### Exercise directions
Write out exactly the lines of the entries below from the one holding "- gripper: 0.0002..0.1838" to the one holding "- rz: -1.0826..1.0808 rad", inclusive, and leave out all other lines.

───── Task inputs

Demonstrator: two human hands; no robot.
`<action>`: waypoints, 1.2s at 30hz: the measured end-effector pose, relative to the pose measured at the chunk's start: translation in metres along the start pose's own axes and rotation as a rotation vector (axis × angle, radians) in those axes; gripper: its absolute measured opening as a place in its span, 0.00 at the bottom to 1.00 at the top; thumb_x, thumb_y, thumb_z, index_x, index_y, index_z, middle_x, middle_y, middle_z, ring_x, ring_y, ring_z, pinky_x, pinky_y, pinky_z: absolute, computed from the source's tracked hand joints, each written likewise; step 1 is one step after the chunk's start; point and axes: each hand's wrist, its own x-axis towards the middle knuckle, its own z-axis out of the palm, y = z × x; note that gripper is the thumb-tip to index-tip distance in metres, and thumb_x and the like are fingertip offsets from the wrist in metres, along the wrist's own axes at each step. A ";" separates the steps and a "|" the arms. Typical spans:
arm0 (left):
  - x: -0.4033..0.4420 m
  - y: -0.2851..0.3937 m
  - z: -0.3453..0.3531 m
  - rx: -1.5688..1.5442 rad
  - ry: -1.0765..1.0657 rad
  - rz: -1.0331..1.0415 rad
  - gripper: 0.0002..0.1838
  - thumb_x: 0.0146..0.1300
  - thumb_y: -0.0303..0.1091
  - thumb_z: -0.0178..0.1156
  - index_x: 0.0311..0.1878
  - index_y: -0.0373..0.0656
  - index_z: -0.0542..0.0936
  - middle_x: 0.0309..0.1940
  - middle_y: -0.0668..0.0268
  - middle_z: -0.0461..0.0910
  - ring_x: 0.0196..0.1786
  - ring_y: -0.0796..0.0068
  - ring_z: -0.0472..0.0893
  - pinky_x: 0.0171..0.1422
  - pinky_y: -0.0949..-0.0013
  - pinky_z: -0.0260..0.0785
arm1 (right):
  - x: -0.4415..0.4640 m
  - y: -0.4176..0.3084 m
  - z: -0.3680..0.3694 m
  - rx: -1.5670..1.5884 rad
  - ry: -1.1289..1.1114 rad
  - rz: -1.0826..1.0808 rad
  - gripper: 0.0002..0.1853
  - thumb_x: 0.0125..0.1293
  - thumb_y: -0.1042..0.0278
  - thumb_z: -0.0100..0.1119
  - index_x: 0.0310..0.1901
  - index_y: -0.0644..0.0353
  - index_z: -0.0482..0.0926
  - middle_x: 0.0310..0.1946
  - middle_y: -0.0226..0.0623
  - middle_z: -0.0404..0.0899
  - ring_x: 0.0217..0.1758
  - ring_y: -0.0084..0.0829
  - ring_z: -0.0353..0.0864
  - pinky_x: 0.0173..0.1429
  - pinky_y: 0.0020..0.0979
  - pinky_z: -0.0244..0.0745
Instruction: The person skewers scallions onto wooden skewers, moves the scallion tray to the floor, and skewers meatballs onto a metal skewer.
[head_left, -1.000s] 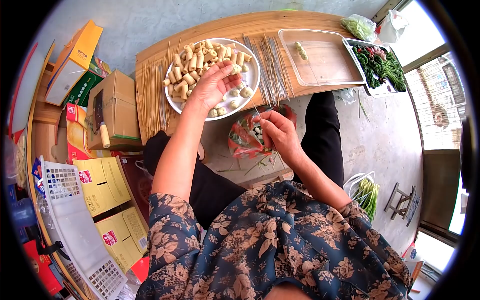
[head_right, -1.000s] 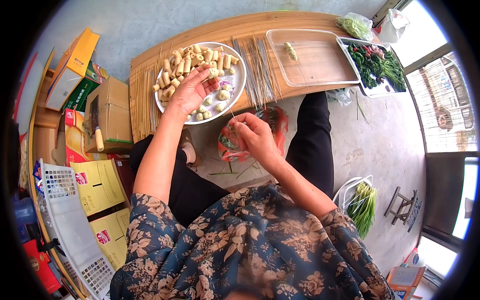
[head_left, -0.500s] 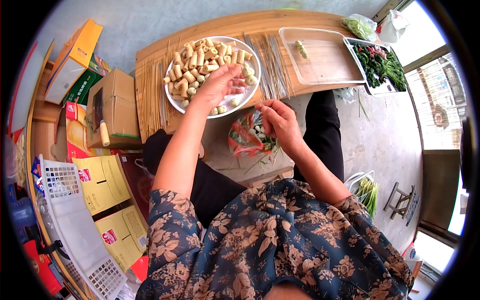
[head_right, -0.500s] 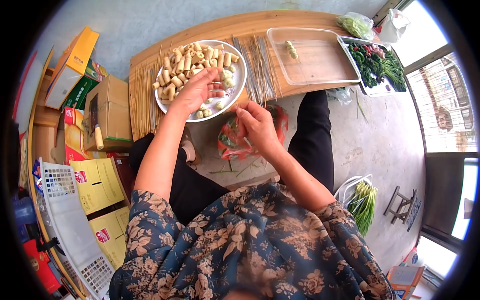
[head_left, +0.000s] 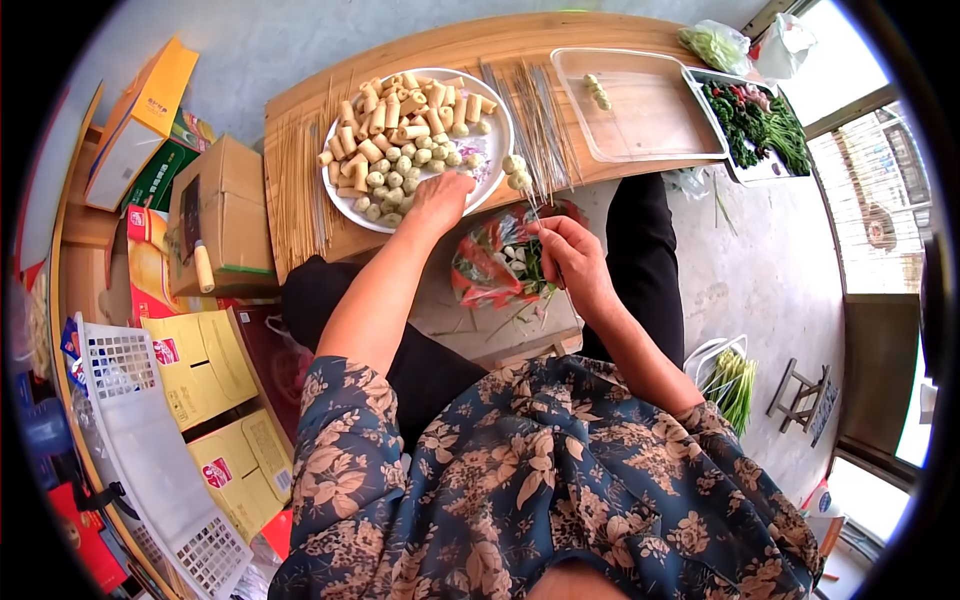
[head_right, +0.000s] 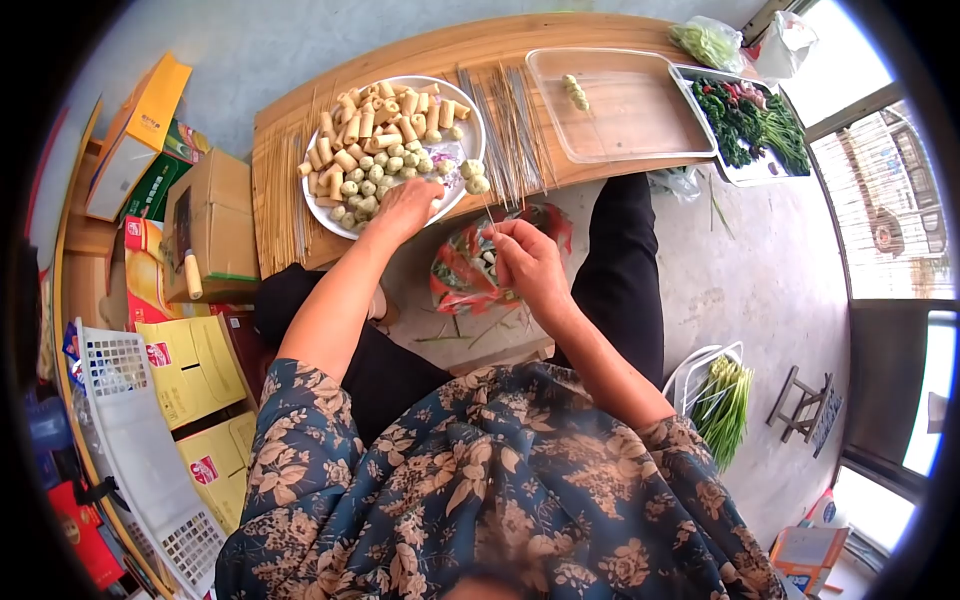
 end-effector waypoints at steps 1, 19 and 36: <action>0.002 0.000 0.000 -0.012 -0.014 -0.020 0.12 0.53 0.32 0.62 0.42 0.49 0.80 0.40 0.56 0.77 0.46 0.54 0.78 0.49 0.56 0.70 | -0.001 -0.001 0.000 0.000 -0.004 0.005 0.11 0.71 0.66 0.45 0.43 0.64 0.75 0.12 0.23 0.64 0.13 0.13 0.56 0.18 0.17 0.50; 0.019 -0.004 -0.063 -2.022 0.080 -0.211 0.12 0.63 0.33 0.59 0.48 0.42 0.74 0.38 0.63 0.77 0.42 0.66 0.79 0.48 0.64 0.75 | -0.020 -0.025 0.016 0.054 -0.106 0.021 0.10 0.70 0.67 0.46 0.43 0.62 0.75 0.12 0.23 0.64 0.13 0.13 0.56 0.18 0.17 0.49; 0.017 0.003 -0.067 -2.034 0.070 -0.186 0.12 0.62 0.32 0.59 0.47 0.41 0.74 0.39 0.62 0.78 0.43 0.66 0.80 0.49 0.63 0.75 | -0.018 -0.024 0.020 0.057 -0.107 0.027 0.10 0.71 0.66 0.46 0.43 0.61 0.75 0.12 0.22 0.64 0.13 0.13 0.57 0.19 0.17 0.49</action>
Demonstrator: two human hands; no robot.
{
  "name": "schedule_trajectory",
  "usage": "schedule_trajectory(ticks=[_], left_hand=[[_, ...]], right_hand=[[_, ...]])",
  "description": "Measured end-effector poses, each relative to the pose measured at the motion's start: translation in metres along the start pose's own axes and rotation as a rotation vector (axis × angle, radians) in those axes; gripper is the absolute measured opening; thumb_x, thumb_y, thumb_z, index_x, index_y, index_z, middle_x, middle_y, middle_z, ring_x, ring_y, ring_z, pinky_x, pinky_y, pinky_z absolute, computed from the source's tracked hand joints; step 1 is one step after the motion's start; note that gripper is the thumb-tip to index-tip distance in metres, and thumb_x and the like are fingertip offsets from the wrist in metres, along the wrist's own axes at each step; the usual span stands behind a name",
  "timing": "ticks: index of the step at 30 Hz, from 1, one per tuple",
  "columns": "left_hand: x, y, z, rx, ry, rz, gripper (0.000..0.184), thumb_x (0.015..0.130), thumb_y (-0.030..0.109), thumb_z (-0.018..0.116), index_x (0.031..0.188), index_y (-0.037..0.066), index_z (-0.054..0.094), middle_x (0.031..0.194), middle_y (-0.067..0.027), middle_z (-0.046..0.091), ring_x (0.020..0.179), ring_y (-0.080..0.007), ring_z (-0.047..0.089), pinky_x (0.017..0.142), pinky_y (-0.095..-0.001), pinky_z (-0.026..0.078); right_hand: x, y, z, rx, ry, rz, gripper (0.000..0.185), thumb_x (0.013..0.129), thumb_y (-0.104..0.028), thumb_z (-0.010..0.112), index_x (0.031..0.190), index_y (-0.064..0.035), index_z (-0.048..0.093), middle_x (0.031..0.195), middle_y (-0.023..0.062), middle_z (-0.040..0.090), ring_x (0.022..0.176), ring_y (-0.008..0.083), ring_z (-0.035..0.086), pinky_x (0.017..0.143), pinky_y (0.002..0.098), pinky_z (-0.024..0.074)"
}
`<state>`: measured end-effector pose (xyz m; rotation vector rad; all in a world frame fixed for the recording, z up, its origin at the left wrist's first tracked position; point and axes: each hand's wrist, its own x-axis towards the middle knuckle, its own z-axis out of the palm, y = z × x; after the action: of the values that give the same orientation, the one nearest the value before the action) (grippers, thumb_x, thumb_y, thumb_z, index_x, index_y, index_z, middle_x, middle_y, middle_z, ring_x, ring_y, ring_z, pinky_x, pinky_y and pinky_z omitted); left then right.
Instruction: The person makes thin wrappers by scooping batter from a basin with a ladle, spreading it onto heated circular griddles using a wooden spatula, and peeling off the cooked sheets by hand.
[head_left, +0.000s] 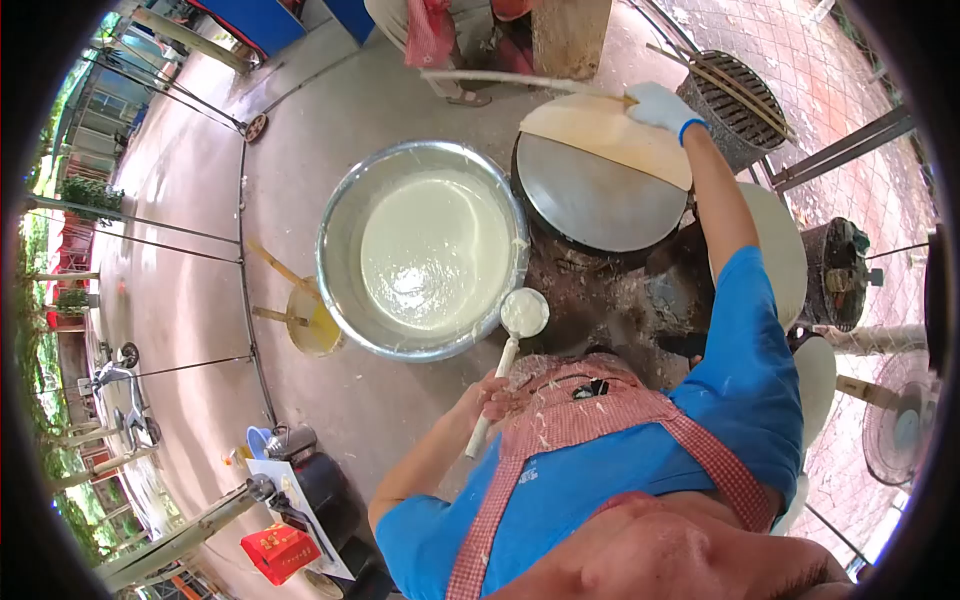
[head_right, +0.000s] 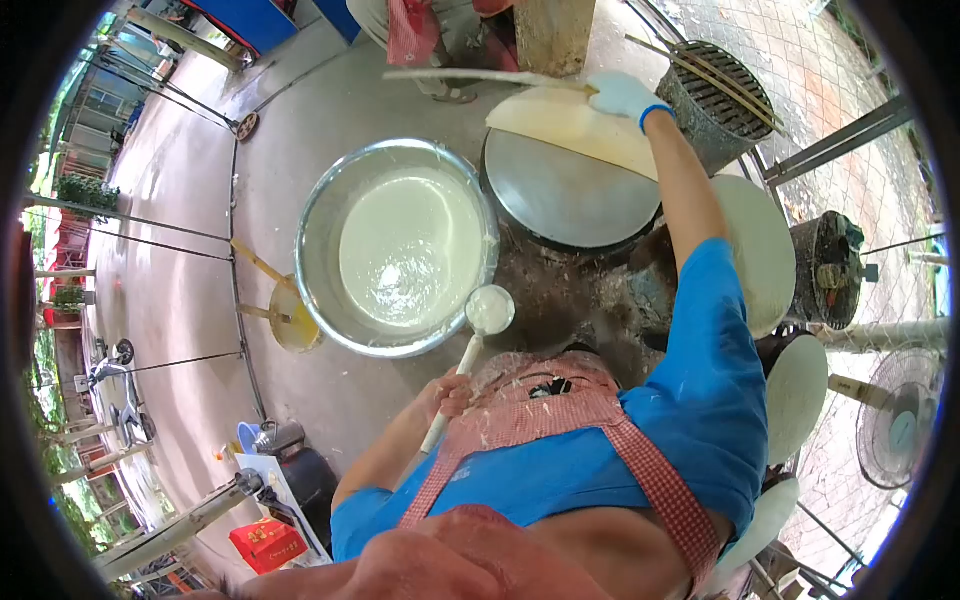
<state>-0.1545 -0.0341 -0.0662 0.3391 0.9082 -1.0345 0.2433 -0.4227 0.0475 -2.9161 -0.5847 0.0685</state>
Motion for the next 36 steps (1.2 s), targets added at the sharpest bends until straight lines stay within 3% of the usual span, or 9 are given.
schedule_trajectory(ticks=[4, 13, 16, 20, 23, 25, 28, 32, 36], left_hand=[[0.006, -0.005, 0.020, 0.020, -0.130, 0.058, 0.013, 0.090, 0.016, 0.041, 0.102, 0.018, 0.044, 0.055, -0.0015, 0.036, 0.036, -0.0062, 0.028, 0.026, -0.0184, 0.018], [0.043, -0.043, 0.110, -0.114, -0.080, 0.194, 0.019, 0.091, 0.018, 0.040, 0.110, 0.018, 0.047, 0.056, -0.0002, 0.037, 0.037, -0.0054, 0.030, 0.027, -0.0164, 0.021], [0.049, -0.051, 0.141, -0.169, -0.114, 0.236, 0.025, 0.091, 0.018, 0.040, 0.115, 0.018, 0.048, 0.054, -0.0003, 0.037, 0.036, -0.0060, 0.031, 0.028, -0.0171, 0.024], [0.066, -0.053, 0.134, -0.312, -0.310, 0.121, 0.030, 0.092, 0.018, 0.040, 0.121, 0.019, 0.046, 0.055, -0.0001, 0.036, 0.037, -0.0055, 0.030, 0.028, -0.0168, 0.024], [0.067, -0.051, 0.144, -0.405, -0.158, 0.176, 0.031, 0.092, 0.018, 0.039, 0.122, 0.018, 0.045, 0.056, -0.0009, 0.035, 0.037, -0.0056, 0.029, 0.028, -0.0165, 0.024], [0.074, -0.045, 0.144, -0.354, -0.024, 0.176, 0.031, 0.092, 0.019, 0.039, 0.122, 0.017, 0.045, 0.058, -0.0018, 0.035, 0.037, -0.0058, 0.029, 0.029, -0.0169, 0.025], [0.067, -0.043, 0.166, -0.434, -0.135, 0.127, 0.031, 0.092, 0.020, 0.040, 0.123, 0.017, 0.044, 0.059, -0.0025, 0.036, 0.037, -0.0063, 0.029, 0.029, -0.0178, 0.027], [0.064, -0.041, 0.179, -0.325, -0.143, 0.142, 0.029, 0.090, 0.030, 0.043, 0.069, 0.010, 0.044, 0.051, 0.0044, 0.035, 0.036, -0.0029, 0.031, 0.031, -0.0175, 0.026], [0.070, -0.042, 0.163, -0.435, -0.209, 0.378, 0.018, 0.091, 0.025, 0.043, 0.097, 0.010, 0.050, 0.050, 0.0050, 0.030, 0.036, -0.0039, 0.029, 0.029, -0.0178, 0.025]], right_hand=[[0.009, 0.021, -0.062, 0.269, -0.037, 0.263, 0.022, 0.066, -0.016, 0.050, 0.078, 0.0008, 0.058, 0.058, 0.0168, 0.056, 0.051, 0.0281, 0.057, 0.047, 0.0382, 0.0450], [0.026, 0.237, -0.162, 0.054, 0.407, 0.131, 0.019, 0.063, -0.015, 0.056, 0.063, 0.0038, 0.059, 0.052, 0.0178, 0.053, 0.039, 0.0230, 0.050, 0.039, 0.0328, 0.0416], [-0.012, 0.278, -0.190, 0.839, 0.731, 0.428, 0.017, 0.064, -0.010, 0.058, 0.061, 0.0060, 0.058, 0.046, 0.0132, 0.048, 0.035, 0.0222, 0.045, 0.036, 0.0338, 0.0376], [-0.061, 0.448, -0.064, 0.445, 0.844, 0.468, 0.019, 0.075, -0.021, 0.052, 0.072, -0.0033, 0.060, 0.059, 0.0151, 0.056, 0.051, 0.0255, 0.053, 0.047, 0.0380, 0.0404], [-0.106, 0.451, -0.013, -0.376, 0.425, 0.687, 0.023, 0.080, -0.021, 0.046, 0.079, -0.0048, 0.062, 0.073, 0.0194, 0.061, 0.065, 0.0337, 0.059, 0.057, 0.0427, 0.0462], [-0.126, 0.466, 0.056, -0.333, 0.399, 0.805, 0.029, 0.080, -0.027, 0.046, 0.085, -0.0040, 0.063, 0.078, 0.0204, 0.061, 0.079, 0.0346, 0.060, 0.066, 0.0438, 0.0472], [-0.155, 0.433, 0.106, 0.448, 0.723, 1.498, 0.057, 0.074, -0.054, 0.051, 0.088, 0.0001, 0.063, 0.087, 0.0233, 0.062, 0.088, 0.0372, 0.059, 0.072, 0.0443, 0.0452], [-0.163, 0.379, 0.091, 0.418, 0.697, 1.308, 0.055, 0.073, -0.049, 0.058, 0.099, 0.0003, 0.059, 0.095, 0.0208, 0.062, 0.087, 0.0329, 0.061, 0.073, 0.0405, 0.0463], [-0.139, 0.308, 0.089, 0.884, 0.654, 0.709, 0.033, 0.080, -0.027, 0.059, 0.098, 0.0008, 0.060, 0.071, 0.0052, 0.060, 0.056, 0.0138, 0.055, 0.048, 0.0275, 0.0427]])
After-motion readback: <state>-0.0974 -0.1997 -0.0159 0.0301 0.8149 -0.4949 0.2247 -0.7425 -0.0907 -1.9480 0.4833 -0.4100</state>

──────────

### Exercise answer
  - gripper: 0.0002..0.1838
  - thumb_x: 0.0146..0.1300
  - thumb_y: -0.0303..0.1091
  - thumb_z: -0.0178..0.1156
  - index_x: 0.0311..0.1878
  - index_y: -0.0373..0.0656
  - index_z: -0.0542..0.0936
  - middle_x: 0.0309..0.1940
  - middle_y: -0.0668..0.0268
  - middle_z: -0.0461..0.0910
  - ring_x: 0.0196..0.1786
  - ring_y: -0.0796..0.0068
  - ring_z: -0.0472..0.0893
  - pinky_x: 0.0171..0.1422
  - pinky_y: -0.0949..-0.0013
  - pinky_z: -0.0260..0.0785
arm1 (right):
  - x: -0.4415..0.4640 m
  - y: -0.4176..0.3084 m
  - z: -0.3680..0.3694 m
  - rx: -1.5670..1.5884 rad
  - ry: -1.1289..1.1114 rad
  - rz: -1.0826..1.0808 rad

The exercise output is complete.